--- Material for this task ---

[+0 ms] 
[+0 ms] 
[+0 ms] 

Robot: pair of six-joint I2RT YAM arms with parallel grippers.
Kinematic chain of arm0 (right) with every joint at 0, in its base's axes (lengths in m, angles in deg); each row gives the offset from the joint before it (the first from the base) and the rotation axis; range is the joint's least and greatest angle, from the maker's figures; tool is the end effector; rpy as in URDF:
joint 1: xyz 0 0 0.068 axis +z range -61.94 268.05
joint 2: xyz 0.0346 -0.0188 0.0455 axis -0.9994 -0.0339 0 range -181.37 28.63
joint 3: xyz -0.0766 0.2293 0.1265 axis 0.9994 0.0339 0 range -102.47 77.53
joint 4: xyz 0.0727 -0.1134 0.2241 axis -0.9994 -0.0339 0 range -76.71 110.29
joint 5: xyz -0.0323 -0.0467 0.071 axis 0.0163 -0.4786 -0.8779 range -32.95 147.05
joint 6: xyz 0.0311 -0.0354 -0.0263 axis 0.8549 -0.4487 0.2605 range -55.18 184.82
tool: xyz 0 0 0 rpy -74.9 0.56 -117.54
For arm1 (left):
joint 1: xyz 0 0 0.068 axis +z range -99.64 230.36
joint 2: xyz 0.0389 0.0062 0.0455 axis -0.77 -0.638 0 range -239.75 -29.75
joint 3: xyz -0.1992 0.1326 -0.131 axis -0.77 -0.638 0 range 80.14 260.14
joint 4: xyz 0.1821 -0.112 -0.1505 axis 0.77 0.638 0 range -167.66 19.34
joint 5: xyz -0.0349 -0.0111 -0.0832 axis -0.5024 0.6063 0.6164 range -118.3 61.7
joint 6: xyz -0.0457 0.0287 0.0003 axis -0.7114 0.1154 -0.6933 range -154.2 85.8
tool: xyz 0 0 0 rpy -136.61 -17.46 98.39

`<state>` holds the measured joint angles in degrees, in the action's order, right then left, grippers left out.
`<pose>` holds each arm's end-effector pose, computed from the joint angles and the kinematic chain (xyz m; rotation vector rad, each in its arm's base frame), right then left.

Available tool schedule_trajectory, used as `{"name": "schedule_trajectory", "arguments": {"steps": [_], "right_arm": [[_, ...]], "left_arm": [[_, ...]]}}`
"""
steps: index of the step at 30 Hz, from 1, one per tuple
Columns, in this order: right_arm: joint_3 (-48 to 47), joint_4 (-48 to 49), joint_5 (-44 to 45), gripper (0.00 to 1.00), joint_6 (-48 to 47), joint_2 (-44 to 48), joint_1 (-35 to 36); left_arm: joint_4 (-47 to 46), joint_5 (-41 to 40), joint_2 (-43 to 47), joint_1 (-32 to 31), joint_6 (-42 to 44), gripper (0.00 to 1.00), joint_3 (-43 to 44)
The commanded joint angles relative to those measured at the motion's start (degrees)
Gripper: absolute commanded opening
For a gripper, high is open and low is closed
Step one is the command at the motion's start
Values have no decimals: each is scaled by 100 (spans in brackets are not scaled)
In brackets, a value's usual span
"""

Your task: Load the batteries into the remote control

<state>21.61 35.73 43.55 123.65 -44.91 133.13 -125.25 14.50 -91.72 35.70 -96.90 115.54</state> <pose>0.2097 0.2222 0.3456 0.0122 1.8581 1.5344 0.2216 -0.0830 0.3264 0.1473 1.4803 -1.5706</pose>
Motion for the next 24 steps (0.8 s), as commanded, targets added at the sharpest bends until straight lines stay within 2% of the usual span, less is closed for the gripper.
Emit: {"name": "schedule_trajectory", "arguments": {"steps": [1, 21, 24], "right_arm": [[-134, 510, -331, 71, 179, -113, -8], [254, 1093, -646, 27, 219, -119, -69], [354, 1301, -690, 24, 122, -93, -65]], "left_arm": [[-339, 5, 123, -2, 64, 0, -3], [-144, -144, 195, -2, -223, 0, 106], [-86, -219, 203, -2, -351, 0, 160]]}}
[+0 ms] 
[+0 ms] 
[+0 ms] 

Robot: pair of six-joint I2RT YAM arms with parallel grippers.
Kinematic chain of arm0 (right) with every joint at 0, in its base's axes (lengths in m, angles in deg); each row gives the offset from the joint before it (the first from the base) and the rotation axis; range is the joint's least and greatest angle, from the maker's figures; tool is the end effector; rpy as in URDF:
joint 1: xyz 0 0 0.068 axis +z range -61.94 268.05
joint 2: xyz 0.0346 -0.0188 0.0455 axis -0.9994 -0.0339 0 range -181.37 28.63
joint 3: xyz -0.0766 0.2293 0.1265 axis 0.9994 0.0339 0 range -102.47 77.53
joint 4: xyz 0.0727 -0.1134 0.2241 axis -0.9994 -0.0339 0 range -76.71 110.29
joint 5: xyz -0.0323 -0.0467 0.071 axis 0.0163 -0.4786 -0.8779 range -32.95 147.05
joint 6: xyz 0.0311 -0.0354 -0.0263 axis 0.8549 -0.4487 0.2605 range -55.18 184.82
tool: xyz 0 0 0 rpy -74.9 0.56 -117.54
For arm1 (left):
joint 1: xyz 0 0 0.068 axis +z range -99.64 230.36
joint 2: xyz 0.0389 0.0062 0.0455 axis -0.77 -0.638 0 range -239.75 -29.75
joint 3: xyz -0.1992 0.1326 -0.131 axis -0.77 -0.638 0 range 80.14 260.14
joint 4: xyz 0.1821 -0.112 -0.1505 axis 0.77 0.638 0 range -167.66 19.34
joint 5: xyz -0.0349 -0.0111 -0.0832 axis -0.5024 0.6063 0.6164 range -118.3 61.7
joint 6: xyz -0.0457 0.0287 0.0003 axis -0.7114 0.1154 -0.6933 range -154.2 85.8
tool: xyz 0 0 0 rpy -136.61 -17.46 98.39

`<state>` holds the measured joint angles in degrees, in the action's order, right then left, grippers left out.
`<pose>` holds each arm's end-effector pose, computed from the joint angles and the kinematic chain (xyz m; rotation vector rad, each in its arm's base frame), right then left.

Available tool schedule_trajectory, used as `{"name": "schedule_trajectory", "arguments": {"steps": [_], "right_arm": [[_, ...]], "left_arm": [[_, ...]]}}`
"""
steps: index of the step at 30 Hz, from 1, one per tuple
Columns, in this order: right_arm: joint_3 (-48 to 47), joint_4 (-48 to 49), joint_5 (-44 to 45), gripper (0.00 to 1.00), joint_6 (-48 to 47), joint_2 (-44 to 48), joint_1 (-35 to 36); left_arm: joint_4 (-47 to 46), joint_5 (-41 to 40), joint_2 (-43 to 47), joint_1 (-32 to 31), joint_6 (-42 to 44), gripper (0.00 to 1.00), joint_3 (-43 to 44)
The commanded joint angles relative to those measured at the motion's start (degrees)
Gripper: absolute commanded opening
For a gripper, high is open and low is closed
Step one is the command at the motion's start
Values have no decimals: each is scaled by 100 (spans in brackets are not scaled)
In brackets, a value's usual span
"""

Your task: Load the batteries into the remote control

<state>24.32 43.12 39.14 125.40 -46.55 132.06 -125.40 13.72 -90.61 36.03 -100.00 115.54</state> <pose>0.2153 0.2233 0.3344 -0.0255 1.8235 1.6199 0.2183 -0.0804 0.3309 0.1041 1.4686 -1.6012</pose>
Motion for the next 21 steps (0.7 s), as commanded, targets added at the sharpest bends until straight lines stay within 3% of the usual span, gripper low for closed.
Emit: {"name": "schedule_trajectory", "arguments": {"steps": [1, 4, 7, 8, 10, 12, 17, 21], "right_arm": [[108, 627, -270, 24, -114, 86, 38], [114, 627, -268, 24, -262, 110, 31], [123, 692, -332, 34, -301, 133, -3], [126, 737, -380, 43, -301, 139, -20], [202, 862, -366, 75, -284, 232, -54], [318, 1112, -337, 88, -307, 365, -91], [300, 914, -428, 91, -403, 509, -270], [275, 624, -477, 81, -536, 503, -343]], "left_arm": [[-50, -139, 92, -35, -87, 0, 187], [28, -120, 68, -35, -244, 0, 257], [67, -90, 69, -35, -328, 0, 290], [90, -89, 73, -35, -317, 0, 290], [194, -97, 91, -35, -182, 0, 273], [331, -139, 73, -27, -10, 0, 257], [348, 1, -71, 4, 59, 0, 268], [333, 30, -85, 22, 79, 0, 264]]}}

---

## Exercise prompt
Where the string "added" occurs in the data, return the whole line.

## Solved problem
Motion for the next 24 steps (0.8 s), as commanded, targets added at the sharpest bends until straight lines stay within 2% of the usual span, less is closed for the gripper.
Motion for the next 21 steps (0.7 s), as commanded, targets added at the sharpest bends until straight lines stay within 3% of the usual span, gripper low for closed.

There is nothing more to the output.